### Directions for this task:
Somewhere below is a line with "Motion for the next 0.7" and, later, a line with "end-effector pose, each"; repeat those two lines and all the lines between them, exactly as they are.

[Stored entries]
────────

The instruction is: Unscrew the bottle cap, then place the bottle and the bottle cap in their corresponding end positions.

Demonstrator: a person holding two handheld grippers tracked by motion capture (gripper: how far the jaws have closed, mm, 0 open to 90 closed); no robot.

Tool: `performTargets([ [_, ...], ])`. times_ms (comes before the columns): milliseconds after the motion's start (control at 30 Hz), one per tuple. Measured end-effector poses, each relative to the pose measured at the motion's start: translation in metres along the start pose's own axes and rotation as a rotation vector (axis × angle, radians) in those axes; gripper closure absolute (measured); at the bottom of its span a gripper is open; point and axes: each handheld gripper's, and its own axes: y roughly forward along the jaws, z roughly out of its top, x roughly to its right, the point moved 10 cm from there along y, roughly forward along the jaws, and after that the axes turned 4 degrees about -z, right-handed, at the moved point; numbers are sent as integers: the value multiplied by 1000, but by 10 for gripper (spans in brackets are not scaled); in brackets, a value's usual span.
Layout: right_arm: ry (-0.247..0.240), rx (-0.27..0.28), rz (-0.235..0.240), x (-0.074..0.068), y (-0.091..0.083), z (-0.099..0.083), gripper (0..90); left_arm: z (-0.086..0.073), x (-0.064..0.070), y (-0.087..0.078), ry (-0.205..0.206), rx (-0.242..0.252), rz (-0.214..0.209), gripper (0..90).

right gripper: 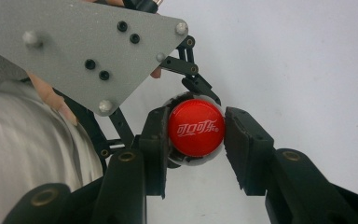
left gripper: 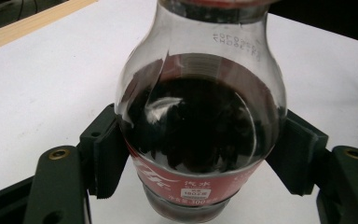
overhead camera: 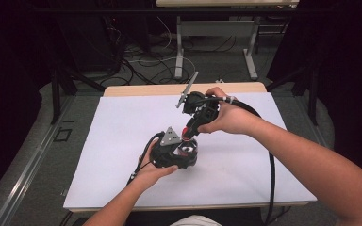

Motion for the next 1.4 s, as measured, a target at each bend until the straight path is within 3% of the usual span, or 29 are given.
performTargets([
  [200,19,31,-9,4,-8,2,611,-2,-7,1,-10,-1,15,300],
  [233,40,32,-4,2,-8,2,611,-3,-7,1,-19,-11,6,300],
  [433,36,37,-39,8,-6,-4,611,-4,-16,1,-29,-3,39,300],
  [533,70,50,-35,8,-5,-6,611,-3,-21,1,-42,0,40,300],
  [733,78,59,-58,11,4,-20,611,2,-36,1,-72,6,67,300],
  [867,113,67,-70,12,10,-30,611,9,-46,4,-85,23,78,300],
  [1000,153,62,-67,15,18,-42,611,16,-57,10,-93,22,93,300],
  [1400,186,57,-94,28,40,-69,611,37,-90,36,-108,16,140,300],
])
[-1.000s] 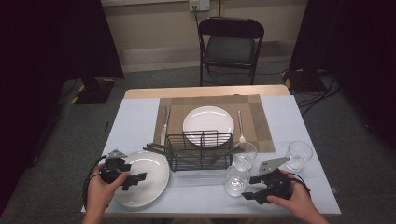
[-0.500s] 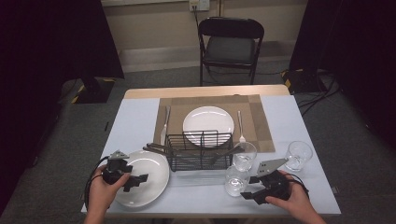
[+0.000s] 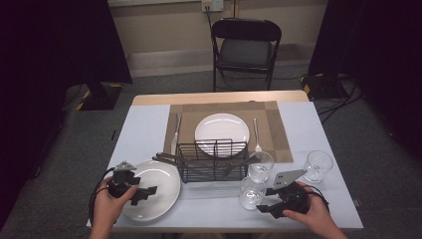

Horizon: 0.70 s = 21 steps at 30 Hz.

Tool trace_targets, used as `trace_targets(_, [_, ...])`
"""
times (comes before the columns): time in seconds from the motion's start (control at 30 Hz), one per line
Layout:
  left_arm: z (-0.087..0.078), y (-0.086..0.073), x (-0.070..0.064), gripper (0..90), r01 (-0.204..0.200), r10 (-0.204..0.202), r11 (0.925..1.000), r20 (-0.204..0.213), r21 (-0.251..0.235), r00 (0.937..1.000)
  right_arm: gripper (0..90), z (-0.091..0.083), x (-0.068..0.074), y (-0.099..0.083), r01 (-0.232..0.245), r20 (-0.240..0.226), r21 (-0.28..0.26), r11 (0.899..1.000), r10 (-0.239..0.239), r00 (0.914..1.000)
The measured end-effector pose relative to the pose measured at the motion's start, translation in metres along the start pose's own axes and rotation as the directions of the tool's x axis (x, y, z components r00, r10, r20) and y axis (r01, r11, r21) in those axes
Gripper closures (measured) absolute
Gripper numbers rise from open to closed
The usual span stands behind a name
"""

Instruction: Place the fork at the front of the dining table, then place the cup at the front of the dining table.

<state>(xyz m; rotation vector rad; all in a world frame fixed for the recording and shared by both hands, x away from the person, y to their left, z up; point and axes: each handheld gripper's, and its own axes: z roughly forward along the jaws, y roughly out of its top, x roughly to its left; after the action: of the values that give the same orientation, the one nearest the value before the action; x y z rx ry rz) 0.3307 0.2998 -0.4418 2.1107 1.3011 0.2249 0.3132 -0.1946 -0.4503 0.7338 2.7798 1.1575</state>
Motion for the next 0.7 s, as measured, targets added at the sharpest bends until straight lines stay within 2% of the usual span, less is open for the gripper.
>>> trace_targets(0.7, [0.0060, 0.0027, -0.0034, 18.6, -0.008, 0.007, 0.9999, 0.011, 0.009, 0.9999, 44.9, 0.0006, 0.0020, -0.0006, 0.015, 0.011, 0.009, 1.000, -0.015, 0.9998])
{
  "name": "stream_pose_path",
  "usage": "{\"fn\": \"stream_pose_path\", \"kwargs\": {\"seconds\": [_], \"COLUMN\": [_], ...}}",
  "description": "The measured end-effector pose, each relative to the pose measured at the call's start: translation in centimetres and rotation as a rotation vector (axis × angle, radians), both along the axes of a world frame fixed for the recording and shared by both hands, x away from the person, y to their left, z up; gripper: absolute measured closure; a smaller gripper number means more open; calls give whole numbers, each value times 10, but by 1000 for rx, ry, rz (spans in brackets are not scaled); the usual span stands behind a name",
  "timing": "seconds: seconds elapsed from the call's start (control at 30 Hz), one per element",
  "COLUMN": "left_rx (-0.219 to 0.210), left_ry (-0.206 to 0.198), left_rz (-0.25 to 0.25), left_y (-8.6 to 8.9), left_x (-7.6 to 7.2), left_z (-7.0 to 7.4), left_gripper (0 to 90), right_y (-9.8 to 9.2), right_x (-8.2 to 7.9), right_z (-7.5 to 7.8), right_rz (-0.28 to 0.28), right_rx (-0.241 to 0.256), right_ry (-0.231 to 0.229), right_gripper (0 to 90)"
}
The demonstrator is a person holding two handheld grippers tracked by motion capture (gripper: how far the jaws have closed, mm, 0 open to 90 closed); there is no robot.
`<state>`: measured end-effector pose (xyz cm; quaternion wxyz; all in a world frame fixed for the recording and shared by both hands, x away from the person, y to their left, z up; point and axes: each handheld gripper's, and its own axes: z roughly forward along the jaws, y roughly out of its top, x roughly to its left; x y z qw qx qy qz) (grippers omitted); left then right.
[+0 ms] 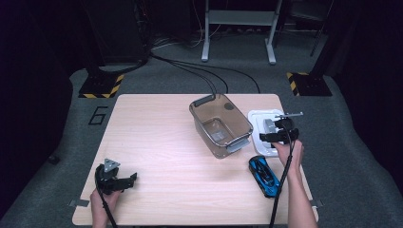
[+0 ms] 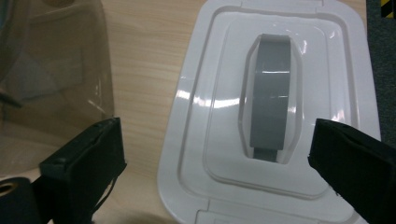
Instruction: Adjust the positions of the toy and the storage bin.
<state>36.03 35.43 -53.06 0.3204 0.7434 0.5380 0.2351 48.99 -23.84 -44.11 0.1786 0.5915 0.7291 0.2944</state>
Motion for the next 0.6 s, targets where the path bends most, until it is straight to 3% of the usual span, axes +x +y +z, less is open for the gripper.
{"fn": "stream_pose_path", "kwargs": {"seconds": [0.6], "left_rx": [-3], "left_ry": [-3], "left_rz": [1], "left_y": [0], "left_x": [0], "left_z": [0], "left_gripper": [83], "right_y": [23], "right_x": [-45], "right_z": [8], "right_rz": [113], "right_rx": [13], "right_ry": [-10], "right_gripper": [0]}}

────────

### Response below:
Motion for the next 0.7 s, as measured, targets added at the sharpest bends until straight lines stay within 2% of the usual span, less is open for the gripper.
>>> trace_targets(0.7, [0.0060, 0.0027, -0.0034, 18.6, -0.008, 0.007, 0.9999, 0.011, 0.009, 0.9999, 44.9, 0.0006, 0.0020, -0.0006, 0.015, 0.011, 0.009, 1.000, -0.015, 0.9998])
{
  "name": "stream_pose_path",
  "usage": "{\"fn\": \"stream_pose_path\", \"kwargs\": {\"seconds\": [_], \"COLUMN\": [_], ...}}",
  "description": "The measured end-effector pose, each relative to the pose measured at the call's start: translation in centimetres and rotation as a rotation vector (axis × angle, radians), both along the axes of a world frame fixed for the recording and shared by both hands, x away from the person, y to their left, z up; gripper: absolute measured closure; a smaller gripper number means more open; calls give whole numbers, each value times 10, but by 1000 for rx, ry, rz (spans in brackets are not scaled); the usual span stands behind a name",

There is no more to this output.